== THE PROBLEM ==
This exercise asks for a copy of each line in the records below with the word "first" in it.
+===+
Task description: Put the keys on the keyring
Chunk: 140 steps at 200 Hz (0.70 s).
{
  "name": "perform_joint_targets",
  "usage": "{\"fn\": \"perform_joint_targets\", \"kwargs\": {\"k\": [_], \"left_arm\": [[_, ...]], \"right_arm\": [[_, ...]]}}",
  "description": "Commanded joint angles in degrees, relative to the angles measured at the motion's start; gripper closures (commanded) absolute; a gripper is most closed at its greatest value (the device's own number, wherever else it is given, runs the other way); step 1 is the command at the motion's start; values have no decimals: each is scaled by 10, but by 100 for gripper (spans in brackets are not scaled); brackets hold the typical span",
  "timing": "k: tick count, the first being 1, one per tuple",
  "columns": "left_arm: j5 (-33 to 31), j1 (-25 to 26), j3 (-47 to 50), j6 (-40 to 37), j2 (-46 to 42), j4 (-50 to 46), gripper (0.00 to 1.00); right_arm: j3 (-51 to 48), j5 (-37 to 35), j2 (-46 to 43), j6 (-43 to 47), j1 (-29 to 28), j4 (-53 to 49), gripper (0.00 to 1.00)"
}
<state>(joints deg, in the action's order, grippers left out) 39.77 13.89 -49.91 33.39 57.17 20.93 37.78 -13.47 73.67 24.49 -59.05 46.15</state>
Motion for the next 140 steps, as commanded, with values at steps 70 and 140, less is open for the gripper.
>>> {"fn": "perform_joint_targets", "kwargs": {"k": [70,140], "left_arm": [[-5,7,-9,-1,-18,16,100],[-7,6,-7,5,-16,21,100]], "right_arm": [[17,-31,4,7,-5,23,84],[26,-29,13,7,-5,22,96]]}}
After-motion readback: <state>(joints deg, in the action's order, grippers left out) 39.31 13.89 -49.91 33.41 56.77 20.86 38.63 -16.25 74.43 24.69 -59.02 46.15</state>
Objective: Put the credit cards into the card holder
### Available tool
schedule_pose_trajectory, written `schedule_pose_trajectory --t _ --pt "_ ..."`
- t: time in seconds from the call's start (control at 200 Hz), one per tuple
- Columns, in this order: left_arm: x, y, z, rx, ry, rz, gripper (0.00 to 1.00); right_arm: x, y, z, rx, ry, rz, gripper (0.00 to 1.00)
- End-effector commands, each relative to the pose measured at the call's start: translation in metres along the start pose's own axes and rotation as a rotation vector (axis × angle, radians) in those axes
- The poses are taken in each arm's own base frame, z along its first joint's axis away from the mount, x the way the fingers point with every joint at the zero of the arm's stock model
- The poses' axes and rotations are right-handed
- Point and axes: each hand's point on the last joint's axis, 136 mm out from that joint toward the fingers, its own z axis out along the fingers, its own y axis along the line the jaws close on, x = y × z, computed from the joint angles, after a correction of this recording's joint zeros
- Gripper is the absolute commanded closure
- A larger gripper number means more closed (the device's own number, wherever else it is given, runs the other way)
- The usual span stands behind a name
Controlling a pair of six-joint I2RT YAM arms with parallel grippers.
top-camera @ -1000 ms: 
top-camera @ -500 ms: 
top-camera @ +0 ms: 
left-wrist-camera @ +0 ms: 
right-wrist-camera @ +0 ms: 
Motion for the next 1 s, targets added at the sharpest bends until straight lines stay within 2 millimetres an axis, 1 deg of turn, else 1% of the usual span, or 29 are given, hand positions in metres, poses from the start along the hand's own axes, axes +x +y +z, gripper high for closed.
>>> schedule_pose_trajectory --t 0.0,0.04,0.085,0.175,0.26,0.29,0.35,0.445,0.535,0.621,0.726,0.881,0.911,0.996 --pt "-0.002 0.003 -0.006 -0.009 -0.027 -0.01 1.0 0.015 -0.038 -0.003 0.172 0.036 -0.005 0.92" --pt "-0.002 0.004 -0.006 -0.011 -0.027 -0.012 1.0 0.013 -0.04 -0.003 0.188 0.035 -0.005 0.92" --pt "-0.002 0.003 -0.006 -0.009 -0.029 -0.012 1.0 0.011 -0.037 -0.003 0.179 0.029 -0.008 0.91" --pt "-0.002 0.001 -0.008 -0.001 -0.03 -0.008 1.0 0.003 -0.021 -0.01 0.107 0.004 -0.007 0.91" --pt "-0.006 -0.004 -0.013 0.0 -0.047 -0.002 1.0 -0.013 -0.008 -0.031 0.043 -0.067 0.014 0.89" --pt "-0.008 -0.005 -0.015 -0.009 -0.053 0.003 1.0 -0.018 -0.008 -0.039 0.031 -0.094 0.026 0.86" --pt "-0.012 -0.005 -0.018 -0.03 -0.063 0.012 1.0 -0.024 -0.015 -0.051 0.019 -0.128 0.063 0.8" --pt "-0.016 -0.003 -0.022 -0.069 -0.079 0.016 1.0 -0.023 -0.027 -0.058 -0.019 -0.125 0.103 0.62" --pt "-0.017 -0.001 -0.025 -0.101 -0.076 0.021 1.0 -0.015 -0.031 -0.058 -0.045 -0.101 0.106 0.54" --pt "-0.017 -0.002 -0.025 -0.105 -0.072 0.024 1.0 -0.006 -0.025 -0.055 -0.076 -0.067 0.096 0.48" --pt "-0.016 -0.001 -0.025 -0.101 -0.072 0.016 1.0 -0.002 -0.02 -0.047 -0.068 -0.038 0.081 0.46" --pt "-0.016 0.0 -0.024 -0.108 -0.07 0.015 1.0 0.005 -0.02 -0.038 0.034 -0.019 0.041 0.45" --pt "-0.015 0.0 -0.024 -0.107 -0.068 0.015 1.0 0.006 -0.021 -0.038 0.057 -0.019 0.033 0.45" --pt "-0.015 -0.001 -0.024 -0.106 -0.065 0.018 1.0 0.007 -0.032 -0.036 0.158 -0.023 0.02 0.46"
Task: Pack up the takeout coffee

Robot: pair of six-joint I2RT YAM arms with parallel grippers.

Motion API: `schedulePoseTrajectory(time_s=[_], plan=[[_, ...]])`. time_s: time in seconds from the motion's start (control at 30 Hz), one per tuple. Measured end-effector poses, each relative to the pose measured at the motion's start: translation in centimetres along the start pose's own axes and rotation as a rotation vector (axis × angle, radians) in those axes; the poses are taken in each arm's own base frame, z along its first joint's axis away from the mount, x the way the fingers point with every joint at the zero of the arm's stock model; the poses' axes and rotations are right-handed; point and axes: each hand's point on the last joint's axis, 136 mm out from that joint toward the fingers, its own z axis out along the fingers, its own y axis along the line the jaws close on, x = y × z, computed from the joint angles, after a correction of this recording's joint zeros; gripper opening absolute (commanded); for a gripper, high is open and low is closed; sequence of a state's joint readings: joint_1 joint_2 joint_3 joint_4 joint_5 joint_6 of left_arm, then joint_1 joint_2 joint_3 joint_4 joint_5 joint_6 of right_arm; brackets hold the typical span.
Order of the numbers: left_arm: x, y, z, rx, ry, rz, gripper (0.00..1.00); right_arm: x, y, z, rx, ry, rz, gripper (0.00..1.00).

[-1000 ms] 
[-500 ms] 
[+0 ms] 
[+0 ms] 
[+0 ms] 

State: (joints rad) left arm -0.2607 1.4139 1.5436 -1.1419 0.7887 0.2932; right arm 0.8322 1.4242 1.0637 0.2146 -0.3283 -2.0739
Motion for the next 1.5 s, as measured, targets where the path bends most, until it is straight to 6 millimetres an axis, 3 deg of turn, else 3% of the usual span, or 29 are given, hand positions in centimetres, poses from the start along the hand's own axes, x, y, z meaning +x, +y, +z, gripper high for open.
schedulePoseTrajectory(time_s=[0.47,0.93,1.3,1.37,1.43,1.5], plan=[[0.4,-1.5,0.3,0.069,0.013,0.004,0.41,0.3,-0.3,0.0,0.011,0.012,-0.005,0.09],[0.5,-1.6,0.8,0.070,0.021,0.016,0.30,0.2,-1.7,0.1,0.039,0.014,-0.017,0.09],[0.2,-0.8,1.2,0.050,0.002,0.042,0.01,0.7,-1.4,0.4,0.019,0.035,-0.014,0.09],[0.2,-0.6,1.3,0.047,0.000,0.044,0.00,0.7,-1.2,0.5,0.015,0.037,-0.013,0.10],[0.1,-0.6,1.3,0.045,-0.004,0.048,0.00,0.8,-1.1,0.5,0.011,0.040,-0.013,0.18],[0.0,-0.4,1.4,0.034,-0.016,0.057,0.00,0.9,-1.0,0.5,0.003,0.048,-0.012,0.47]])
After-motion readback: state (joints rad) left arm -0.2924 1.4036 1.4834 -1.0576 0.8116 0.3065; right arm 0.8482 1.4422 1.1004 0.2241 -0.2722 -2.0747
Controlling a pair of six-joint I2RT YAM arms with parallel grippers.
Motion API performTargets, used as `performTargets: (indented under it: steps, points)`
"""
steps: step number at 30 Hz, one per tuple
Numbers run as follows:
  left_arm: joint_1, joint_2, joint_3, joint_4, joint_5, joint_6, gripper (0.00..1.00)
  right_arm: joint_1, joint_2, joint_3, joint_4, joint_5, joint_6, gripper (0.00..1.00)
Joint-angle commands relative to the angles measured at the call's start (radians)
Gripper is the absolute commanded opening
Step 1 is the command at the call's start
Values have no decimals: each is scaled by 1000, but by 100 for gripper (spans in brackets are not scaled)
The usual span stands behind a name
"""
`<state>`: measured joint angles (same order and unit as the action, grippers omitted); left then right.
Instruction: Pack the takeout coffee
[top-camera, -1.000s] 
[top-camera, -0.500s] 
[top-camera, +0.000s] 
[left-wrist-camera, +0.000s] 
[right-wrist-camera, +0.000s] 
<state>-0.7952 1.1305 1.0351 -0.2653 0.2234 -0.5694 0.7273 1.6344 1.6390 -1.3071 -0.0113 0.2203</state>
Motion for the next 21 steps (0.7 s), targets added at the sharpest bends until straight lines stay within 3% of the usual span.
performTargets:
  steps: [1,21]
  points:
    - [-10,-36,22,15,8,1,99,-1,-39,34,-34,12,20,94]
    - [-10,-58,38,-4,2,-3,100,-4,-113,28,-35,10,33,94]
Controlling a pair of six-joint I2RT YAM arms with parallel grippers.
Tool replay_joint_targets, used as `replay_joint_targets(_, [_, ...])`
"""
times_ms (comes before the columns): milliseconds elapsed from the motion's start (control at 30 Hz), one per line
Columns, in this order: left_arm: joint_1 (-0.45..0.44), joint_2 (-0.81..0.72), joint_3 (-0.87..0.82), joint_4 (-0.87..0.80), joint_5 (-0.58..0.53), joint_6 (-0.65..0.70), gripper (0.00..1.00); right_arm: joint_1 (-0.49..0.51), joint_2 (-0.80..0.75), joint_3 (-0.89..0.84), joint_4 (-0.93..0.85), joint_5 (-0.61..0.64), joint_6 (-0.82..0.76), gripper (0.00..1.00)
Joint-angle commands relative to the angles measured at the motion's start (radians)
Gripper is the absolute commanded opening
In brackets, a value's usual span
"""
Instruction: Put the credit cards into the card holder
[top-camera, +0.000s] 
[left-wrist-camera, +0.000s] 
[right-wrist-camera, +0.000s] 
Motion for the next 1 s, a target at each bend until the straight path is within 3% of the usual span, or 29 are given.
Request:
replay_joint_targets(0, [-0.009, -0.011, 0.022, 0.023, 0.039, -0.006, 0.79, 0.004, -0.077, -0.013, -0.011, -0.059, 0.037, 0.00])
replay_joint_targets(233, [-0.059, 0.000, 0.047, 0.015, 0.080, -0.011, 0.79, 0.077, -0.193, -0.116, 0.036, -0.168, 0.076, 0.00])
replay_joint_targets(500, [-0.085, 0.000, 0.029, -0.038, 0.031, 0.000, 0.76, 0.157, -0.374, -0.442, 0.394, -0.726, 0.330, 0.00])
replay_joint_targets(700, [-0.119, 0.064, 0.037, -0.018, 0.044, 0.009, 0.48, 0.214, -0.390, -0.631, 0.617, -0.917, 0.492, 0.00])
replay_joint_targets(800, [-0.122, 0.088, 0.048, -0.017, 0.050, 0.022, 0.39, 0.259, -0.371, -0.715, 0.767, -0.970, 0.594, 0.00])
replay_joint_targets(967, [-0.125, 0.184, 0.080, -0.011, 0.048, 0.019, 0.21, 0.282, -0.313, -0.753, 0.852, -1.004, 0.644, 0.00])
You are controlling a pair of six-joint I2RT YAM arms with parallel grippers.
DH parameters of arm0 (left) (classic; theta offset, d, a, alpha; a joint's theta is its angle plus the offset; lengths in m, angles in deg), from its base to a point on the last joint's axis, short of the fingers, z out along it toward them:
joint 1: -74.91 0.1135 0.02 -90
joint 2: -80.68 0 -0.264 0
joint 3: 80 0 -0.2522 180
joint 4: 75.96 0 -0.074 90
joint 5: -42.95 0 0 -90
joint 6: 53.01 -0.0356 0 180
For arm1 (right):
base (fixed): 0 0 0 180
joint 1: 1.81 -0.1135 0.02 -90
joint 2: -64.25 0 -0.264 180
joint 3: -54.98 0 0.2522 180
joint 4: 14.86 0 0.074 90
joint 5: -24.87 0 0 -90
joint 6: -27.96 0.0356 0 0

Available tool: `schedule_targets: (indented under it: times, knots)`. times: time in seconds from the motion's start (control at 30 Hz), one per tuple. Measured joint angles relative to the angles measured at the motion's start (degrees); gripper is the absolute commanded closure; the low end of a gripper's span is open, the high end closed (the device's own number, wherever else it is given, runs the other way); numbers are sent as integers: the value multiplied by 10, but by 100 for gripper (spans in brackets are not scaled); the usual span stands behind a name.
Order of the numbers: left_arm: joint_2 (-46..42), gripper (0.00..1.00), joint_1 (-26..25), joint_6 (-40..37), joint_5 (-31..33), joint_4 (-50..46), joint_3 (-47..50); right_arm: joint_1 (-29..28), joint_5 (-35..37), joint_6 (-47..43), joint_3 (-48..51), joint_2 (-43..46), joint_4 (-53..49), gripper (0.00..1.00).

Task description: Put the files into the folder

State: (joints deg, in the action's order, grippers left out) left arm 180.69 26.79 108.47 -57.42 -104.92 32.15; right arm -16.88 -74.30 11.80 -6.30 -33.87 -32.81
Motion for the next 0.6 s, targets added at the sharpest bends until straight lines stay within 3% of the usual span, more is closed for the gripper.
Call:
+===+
== ANSWER TO THIS PROBLEM ==
  "timing": "k: tick count, the first being 1, one per tuple",
- The poses are taken in each arm's own base frame, z along its first joint's axis away from the mount, x the way the fingers point with every joint at the zero of the arm's stock model
Motion API: `schedulePoseTrajectory(time_s=[_], plan=[[_, ...]])`. time_s: time in seconds from the motion's start (control at 30 Hz), one per tuple. Measured end-effector poses, each relative to the pose measured at the motion's start: translation in centimetres along the start pose's own axes and rotation as a rotation vector (axis × angle, radians) in those axes; the poses are taken in each arm's own base frame, z along its first joint's axis away from the mount, x the way the fingers point with every joint at the zero of the arm's stock model; the poses' axes and rotations are right-handed; point and axes: each hand's point on the last joint's axis, 136 mm out from that joint toward the fingers, its own z axis out along the fingers, its own y axis along the line the jaws close on, x = y × z, computed from the joint angles, after a correction of this recording's joint zeros; gripper opening absolute (commanded); for a gripper, high is open and low is closed; sequence of a state's joint readings: joint_1 joint_2 joint_3 joint_4 joint_5 joint_6 of left_arm, then joint_1 joint_2 joint_3 joint_4 joint_5 joint_6 of right_arm; brackets hold the typical span.

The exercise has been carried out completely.